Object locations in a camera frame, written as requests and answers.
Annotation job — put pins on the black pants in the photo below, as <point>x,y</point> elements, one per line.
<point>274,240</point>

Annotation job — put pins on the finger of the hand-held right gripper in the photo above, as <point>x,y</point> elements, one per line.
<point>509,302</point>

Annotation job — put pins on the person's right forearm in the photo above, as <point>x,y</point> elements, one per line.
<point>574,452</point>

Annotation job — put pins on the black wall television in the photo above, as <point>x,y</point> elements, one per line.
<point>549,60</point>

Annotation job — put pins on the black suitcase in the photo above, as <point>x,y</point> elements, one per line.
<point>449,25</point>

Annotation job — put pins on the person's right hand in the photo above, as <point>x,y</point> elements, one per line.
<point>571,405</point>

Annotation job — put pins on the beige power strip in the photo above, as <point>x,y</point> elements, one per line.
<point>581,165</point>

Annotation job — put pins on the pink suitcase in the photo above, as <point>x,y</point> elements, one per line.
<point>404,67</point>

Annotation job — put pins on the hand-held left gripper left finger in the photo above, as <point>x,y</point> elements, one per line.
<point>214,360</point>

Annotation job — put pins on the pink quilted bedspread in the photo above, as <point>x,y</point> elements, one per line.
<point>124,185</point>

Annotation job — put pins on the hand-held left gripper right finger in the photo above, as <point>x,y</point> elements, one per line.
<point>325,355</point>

__To do__:
Only a number is wanted. How many lines of the entries above carry "person"?

__Exercise result__:
2